Task brief:
Copy the entries below in full, keeping them exactly as they are.

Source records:

===

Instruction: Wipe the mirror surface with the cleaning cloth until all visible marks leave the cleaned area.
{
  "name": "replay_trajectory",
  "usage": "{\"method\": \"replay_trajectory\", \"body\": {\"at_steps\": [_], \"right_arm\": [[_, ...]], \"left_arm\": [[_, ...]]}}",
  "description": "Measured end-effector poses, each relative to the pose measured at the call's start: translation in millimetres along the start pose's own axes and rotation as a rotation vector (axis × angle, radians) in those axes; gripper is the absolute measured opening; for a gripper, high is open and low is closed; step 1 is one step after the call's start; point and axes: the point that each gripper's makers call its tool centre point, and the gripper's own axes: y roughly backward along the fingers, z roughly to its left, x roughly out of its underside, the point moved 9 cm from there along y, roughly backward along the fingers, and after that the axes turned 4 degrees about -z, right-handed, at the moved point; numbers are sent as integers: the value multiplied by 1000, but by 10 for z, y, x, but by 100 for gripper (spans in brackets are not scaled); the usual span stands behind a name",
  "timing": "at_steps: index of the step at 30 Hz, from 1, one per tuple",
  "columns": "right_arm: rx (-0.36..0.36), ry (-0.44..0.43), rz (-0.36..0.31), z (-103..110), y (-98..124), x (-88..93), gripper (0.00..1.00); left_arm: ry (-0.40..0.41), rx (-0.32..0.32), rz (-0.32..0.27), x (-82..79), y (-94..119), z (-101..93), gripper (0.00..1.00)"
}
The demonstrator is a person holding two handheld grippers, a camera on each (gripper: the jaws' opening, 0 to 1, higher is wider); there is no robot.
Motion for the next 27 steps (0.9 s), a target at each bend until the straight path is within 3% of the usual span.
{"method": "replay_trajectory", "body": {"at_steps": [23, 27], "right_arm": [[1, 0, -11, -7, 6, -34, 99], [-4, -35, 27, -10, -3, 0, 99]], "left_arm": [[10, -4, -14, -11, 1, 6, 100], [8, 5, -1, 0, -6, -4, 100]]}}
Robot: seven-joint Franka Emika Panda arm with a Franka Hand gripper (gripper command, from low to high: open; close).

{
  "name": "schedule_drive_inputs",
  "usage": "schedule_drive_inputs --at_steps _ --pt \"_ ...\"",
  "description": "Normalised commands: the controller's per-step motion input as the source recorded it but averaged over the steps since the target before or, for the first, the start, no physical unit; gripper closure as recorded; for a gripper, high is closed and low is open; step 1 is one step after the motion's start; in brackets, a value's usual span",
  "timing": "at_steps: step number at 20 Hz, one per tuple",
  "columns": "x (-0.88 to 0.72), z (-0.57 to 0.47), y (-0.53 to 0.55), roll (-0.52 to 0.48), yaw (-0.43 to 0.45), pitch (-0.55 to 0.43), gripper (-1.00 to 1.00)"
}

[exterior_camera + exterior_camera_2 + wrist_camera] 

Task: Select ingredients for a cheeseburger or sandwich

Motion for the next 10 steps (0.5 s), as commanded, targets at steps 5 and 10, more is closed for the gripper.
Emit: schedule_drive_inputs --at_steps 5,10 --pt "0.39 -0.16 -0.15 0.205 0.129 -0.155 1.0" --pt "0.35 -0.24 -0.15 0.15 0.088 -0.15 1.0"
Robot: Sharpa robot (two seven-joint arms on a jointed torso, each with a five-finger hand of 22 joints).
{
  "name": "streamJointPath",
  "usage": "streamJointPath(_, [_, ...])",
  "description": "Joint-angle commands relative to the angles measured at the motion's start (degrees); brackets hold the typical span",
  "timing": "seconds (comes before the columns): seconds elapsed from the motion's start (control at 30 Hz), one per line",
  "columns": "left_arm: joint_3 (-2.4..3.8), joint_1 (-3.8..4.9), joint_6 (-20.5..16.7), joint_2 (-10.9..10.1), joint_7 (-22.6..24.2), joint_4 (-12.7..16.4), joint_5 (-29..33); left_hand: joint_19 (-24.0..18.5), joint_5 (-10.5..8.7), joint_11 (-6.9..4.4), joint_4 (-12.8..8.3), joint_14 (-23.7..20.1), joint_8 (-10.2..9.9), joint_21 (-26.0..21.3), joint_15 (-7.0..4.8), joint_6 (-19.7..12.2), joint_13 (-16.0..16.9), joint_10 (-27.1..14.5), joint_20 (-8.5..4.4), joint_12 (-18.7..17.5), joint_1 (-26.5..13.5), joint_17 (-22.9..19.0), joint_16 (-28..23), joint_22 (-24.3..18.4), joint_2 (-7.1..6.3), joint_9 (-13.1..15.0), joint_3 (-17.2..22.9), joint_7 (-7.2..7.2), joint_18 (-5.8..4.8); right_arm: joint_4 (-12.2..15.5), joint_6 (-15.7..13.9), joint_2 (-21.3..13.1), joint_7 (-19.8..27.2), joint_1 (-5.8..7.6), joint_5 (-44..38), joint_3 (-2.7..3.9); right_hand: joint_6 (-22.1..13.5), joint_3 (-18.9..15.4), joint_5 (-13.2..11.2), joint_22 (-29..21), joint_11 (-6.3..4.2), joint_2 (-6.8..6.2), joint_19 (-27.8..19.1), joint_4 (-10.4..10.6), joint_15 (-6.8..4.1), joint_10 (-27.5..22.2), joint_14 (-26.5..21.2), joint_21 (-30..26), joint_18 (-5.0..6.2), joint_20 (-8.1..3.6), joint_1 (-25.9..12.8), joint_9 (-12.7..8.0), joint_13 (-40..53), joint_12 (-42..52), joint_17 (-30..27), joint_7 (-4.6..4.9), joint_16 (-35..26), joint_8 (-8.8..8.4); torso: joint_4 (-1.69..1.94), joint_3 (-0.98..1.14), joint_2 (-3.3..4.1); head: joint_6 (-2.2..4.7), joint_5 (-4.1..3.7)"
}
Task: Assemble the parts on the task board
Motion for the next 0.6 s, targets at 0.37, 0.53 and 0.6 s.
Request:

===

Your response:
Instruction: Wipe the mirror surface with the cleaning cloth until all visible marks leave the cleaned area.
{
  "name": "replay_trajectory",
  "usage": "{\"method\": \"replay_trajectory\", \"body\": {\"at_steps\": [_], \"right_arm\": [[_, ...]], \"left_arm\": [[_, ...]]}}",
  "description": "Measured end-effector poses, each relative to the pose measured at the call's start: translation in millimetres along the start pose's own axes and rotation as a rotation vector (axis × angle, radians) in those axes; gripper is the absolute measured opening; for a gripper, high is open and low is closed; step 1 is one step after the call's start; point and axes: the point that each gripper's makers call its tool centre point, and the gripper's own axes: y roughly backward along the fingers, z roughly to its left, x roughly out of its underside, the point moved 9 cm from there along y, roughly backward along the fingers, and after that the axes turned 4 degrees about -z, right-handed, at the moved point; numbers are sent as integers: the value multiplied by 1000, but by 10 for z, y, x, but by 100 for gripper (spans in brackets are not scaled); the usual span stands behind a name",
  "timing": "at_steps: index of the step at 30 Hz, from 1, one per tuple",
  "columns": "right_arm: rx (-0.36..0.36), ry (-0.44..0.43), rz (-0.36..0.31), z (-103..110), y (-98..124), x (-88..93), gripper (0.00..1.00); left_arm: ry (-0.40..0.41), rx (-0.32..0.32), rz (-0.32..0.27), x (-82..79), y (-94..119), z (-101..93), gripper (0.00..1.00)"
}
The demonstrator is a person holding two handheld grippers, a camera on each (gripper: the jaws' opening, 0 to 1, higher is wider); there is no robot.
Motion for the next 27 steps (0.9 s), a target at each bend until the straight path is within 3% of the usual span.
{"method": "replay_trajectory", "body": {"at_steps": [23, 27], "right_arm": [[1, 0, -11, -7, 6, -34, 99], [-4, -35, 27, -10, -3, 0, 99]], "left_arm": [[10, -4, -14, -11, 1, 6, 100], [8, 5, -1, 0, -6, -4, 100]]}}
Robot: seven-joint Franka Emika Panda arm with a Franka Hand gripper (gripper command, from low to high: open; close).

{
  "name": "schedule_drive_inputs",
  "usage": "schedule_drive_inputs --at_steps _ --pt \"_ ...\"",
  "description": "Normalised commands: the controller's per-step motion input as the source recorded it but averaged over the steps since the target before or, for the first, the start, no physical unit; gripper closure as recorded; for a gripper, high is closed and low is open; step 1 is one step after the motion's start; in brackets, a value's usual span",
  "timing": "at_steps: step number at 20 Hz, one per tuple",
  "columns": "x (-0.88 to 0.72), z (-0.57 to 0.47), y (-0.53 to 0.55), roll (-0.52 to 0.48), yaw (-0.43 to 0.45), pitch (-0.55 to 0.43), gripper (-1.00 to 1.00)"
}

[exterior_camera + exterior_camera_2 + wrist_camera] 

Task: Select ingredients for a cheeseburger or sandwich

Motion for the next 10 steps (0.5 s), as commanded, targets at steps 5 and 10, more is closed for the gripper.
Emit: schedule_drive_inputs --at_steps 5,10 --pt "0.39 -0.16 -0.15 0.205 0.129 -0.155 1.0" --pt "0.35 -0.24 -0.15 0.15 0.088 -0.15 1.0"
Robot: Sharpa robot (two seven-joint arms on a jointed torso, each with a five-finger hand of 22 joints).
{
  "name": "streamJointPath",
  "usage": "streamJointPath(_, [_, ...])",
  "description": "Joint-angle commands relative to the angles measured at the motion's start (degrees); brackets hold the typical span",
  "timing": "seconds (comes before the columns): seconds elapsed from the motion's start (control at 30 Hz), one per line",
  "columns": "left_arm: joint_3 (-2.4..3.8), joint_1 (-3.8..4.9), joint_6 (-20.5..16.7), joint_2 (-10.9..10.1), joint_7 (-22.6..24.2), joint_4 (-12.7..16.4), joint_5 (-29..33); left_hand: joint_19 (-24.0..18.5), joint_5 (-10.5..8.7), joint_11 (-6.9..4.4), joint_4 (-12.8..8.3), joint_14 (-23.7..20.1), joint_8 (-10.2..9.9), joint_21 (-26.0..21.3), joint_15 (-7.0..4.8), joint_6 (-19.7..12.2), joint_13 (-16.0..16.9), joint_10 (-27.1..14.5), joint_20 (-8.5..4.4), joint_12 (-18.7..17.5), joint_1 (-26.5..13.5), joint_17 (-22.9..19.0), joint_16 (-28..23), joint_22 (-24.3..18.4), joint_2 (-7.1..6.3), joint_9 (-13.1..15.0), joint_3 (-17.2..22.9), joint_7 (-7.2..7.2), joint_18 (-5.8..4.8); right_arm: joint_4 (-12.2..15.5), joint_6 (-15.7..13.9), joint_2 (-21.3..13.1), joint_7 (-19.8..27.2), joint_1 (-5.8..7.6), joint_5 (-44..38), joint_3 (-2.7..3.9); right_hand: joint_6 (-22.1..13.5), joint_3 (-18.9..15.4), joint_5 (-13.2..11.2), joint_22 (-29..21), joint_11 (-6.3..4.2), joint_2 (-6.8..6.2), joint_19 (-27.8..19.1), joint_4 (-10.4..10.6), joint_15 (-6.8..4.1), joint_10 (-27.5..22.2), joint_14 (-26.5..21.2), joint_21 (-30..26), joint_18 (-5.0..6.2), joint_20 (-8.1..3.6), joint_1 (-25.9..12.8), joint_9 (-12.7..8.0), joint_13 (-40..53), joint_12 (-42..52), joint_17 (-30..27), joint_7 (-4.6..4.9), joint_16 (-35..26), joint_8 (-8.8..8.4); torso: joint_4 (-1.69..1.94), joint_3 (-0.98..1.14), joint_2 (-3.3..4.1); head: joint_6 (-2.2..4.7), joint_5 (-4.1..3.7)"
}
Task: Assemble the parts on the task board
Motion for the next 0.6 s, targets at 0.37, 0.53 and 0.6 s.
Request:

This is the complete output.